__Exercise directions__. From the material below, copy every line in which the word "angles" occurs.

__Given data__.
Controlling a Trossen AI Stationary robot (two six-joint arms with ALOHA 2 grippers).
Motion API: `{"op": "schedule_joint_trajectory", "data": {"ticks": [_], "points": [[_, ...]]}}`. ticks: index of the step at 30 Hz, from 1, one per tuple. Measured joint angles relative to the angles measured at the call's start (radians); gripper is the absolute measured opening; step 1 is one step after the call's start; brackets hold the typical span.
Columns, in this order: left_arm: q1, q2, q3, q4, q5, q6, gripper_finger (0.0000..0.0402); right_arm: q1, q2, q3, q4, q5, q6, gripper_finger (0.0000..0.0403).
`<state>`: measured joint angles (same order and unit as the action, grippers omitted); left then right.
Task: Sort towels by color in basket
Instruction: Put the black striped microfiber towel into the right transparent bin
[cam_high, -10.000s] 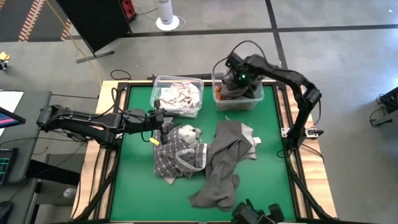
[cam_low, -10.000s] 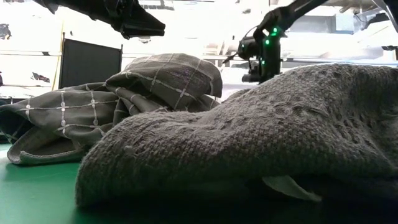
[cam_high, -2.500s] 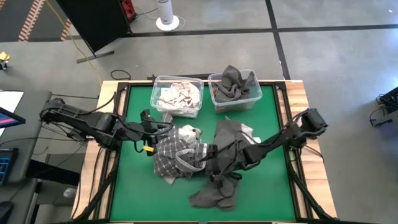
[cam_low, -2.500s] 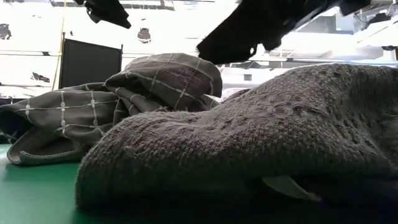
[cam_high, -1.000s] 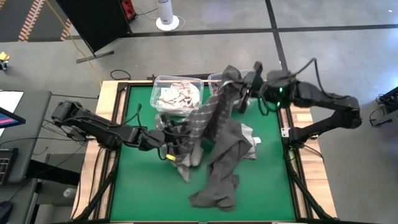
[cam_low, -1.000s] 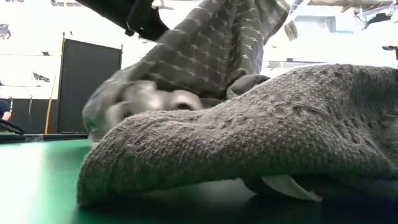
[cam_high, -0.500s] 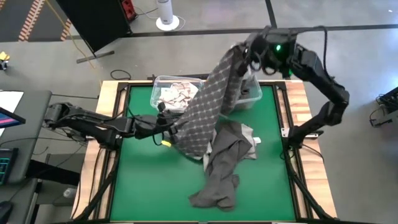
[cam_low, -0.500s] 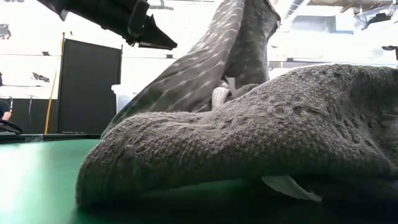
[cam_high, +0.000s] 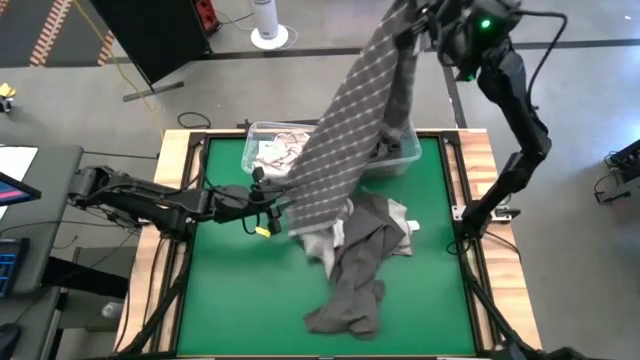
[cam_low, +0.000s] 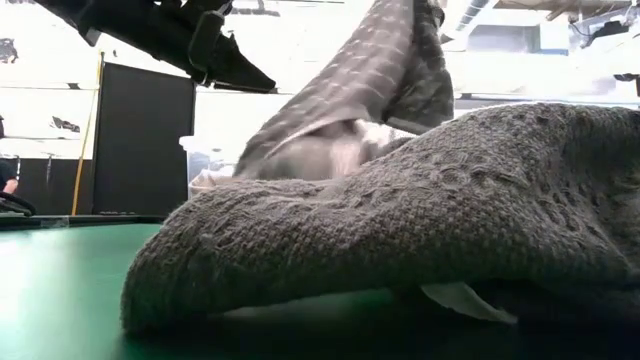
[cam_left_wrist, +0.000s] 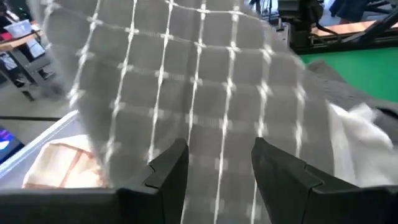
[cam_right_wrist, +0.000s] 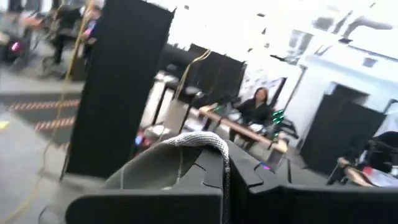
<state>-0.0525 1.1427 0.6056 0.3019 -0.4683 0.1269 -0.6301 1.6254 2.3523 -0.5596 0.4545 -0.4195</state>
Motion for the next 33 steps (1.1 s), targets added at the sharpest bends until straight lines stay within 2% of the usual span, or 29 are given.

__Written response__.
Motion API: `{"op": "schedule_joint_trajectory", "data": {"ticks": [_], "points": [[_, ...]]}}`. ticks: index of the step at 30 Hz, from 1, one per tuple. Measured joint angles relative to the angles measured at the call's start (radians); gripper is the absolute measured opening; step 1 is one step after the call's start; brackets hold the typical span.
`<state>`: measured joint angles (same order and unit as the action, grippers omitted); left then right.

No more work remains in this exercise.